Detects concept and model drift in DNS traffic using ML, analyzes attack recall collapse, engages alarm for threshold drop, and compares retraining feasibility in a SOC detection environment.

Notifications You must be signed in to change notification settings

adarsh-rai-secure/model-drift-detection

Folders and files

NameName
Last commit message
Last commit date

Latest commit

 

History

2 Commits
 
 
 
 

Repository files navigation

ML-Based Drift Detection on DNS Telemetry

Project Summary

This project studies how concept drift manifests in an ML-based DNS detection system and how that drift impacts security outcomes in a SOC workflow. Using daily DNS telemetry, I trained a classifier on early data, monitored performance over time, identified drift, and evaluated retraining behavior after the environment changed.

The emphasis is on operational signals: when drift becomes visible, how it affects attack detection, and what retraining does and does not recover.

Data and Setup

The data used in this project is derived from https://data.mendeley.com/datasets/c4n7fckkz3/3, DOI:10.17632/c4n7fckkz3.3.

The dataset consists of daily DNS traffic files (day1 through day10), where each row represents a DNS request labeled as benign or malicious. Features describe structural properties of the domain name, including:

  • entropy
  • digits ratio
  • uppercase ratio
  • subdomain count

The model is trained on early days assumed to represent a stable environment and then evaluated sequentially on later days, mirroring how a production detector would be monitored.

Baseline Behavior

When trained on pre-drift data (days 1–7), the classifier performs near perfectly:

  • overall accuracy remains in the high nineties,
  • recall on malicious DNS traffic stays consistently high,
  • daily accuracy values fall within the Wilson confidence interval derived from training data.

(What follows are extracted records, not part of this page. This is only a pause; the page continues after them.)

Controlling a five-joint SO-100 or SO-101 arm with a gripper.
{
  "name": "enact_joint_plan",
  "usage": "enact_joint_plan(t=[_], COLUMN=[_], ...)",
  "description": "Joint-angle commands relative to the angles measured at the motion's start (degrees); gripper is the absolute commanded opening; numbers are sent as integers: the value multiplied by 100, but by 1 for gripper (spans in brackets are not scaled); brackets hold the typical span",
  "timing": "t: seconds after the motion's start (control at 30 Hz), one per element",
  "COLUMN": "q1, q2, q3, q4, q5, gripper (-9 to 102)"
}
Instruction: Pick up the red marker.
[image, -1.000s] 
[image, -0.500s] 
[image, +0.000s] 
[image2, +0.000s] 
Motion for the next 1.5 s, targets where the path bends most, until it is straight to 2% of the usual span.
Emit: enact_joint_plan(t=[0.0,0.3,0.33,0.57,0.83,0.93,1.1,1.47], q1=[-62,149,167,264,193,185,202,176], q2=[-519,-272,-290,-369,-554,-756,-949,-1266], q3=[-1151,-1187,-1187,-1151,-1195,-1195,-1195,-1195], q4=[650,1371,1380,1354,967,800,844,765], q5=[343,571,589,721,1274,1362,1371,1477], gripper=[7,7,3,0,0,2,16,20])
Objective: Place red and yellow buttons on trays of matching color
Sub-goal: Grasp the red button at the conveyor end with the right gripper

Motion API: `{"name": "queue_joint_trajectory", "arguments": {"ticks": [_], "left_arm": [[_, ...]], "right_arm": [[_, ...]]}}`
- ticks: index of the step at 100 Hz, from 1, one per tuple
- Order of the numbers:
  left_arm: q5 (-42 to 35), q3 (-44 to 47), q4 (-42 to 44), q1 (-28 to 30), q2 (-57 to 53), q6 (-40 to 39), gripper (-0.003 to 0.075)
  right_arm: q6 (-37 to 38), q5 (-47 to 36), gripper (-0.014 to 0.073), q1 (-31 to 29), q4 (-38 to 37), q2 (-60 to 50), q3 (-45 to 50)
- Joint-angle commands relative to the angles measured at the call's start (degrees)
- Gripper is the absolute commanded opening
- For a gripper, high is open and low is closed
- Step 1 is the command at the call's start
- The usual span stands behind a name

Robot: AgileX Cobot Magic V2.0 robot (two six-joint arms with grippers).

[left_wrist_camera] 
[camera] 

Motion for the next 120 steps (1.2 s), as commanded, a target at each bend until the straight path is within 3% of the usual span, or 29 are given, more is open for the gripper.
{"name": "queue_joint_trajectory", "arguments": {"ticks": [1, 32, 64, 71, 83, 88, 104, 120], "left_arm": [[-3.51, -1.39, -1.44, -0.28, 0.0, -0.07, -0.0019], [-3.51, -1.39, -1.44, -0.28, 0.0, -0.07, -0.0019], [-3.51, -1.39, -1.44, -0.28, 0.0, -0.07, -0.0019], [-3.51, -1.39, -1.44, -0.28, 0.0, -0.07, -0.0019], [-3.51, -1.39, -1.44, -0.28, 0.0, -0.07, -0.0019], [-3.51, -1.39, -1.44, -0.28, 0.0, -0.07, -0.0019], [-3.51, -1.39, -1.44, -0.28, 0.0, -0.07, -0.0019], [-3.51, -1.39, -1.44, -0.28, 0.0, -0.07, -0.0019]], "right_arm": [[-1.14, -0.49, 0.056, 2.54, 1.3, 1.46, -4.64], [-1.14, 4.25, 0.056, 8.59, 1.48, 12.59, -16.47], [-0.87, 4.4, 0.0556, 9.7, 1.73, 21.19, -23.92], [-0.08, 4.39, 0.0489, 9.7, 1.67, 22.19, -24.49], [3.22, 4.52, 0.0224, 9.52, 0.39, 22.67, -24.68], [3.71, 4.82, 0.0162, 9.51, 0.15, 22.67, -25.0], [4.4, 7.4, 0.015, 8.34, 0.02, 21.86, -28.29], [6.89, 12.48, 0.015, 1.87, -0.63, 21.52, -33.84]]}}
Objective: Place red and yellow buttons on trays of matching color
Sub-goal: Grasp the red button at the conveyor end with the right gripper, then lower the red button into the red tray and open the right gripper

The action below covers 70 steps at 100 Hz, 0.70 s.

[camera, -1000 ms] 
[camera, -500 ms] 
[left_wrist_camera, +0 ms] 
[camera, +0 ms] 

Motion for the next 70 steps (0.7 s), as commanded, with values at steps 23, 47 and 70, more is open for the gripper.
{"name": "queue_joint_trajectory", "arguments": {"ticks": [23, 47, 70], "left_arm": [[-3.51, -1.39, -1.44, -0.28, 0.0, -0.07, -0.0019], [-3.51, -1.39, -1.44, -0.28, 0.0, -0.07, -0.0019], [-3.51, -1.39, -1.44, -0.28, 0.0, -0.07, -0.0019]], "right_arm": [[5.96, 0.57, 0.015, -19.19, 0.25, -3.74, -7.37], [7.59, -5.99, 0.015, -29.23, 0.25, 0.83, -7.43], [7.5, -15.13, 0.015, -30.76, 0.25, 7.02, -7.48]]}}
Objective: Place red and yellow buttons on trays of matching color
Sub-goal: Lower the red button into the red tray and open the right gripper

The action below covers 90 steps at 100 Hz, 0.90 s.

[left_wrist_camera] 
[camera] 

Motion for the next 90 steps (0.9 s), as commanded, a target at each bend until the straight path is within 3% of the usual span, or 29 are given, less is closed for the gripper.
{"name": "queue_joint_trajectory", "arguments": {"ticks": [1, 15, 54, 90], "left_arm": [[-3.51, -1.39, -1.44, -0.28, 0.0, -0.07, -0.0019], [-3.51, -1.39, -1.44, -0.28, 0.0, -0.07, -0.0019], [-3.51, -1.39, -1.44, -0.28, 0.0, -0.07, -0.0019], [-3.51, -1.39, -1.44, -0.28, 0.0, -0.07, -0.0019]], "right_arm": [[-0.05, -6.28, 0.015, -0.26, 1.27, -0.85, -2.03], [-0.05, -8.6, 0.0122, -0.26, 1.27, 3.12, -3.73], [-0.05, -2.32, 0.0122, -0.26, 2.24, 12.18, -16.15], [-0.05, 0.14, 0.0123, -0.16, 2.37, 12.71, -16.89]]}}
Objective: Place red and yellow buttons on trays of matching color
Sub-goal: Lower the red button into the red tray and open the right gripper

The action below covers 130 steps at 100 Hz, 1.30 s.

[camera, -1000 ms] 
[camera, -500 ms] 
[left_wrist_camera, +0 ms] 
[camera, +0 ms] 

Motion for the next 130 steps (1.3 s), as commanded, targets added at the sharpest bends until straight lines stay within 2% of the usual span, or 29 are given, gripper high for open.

This establishes a stable baseline for comparison.

Drift Detection

Drift becomes apparent between day 7 and day 8.

On day 8:

  • overall accuracy drops sharply from the high nineties to around 0.9,
  • recall on malicious traffic collapses to nearly zero,
  • accuracy values for days 8–10 fall well below the lower bound of the Wilson confidence interval.

This combination indicates a distributional shift rather than random noise. The model is still classifying many benign samples correctly, but it is no longer recognizing attacks.

Suspected Poisoning Event

Day 8 is the most likely candidate for a backdoor or poisoning event.

Evidence from the notebook includes:

  • a sudden divergence in feature distributions starting on day 8,
  • attack samples clustering differently from earlier days,
  • sustained impact across days 9 and 10.

Notably, the failure mode is asymmetric: accuracy remains relatively high while attack recall collapses. This pattern is consistent with a targeted integrity failure rather than general model degradation.

Retraining and Recovery

After retraining on day 8 data:

  • overall accuracy does not return to pre-drift levels,
  • however, recall on malicious traffic recovers strongly on days 9 and 10.

This is an important operational result. The model adapts to the new environment and regains its ability to detect attacks, even though the data distribution is noisier and less separable than before.

The lower post-retraining accuracy reflects a harder problem space, not a broken model.

Security Interpretation

This experiment highlights several realities of ML in security:

  • accuracy alone is a weak metric for detectors,
  • drift can silently disable attack detection before obvious failures appear,
  • retraining restores capability but does not rewind the environment.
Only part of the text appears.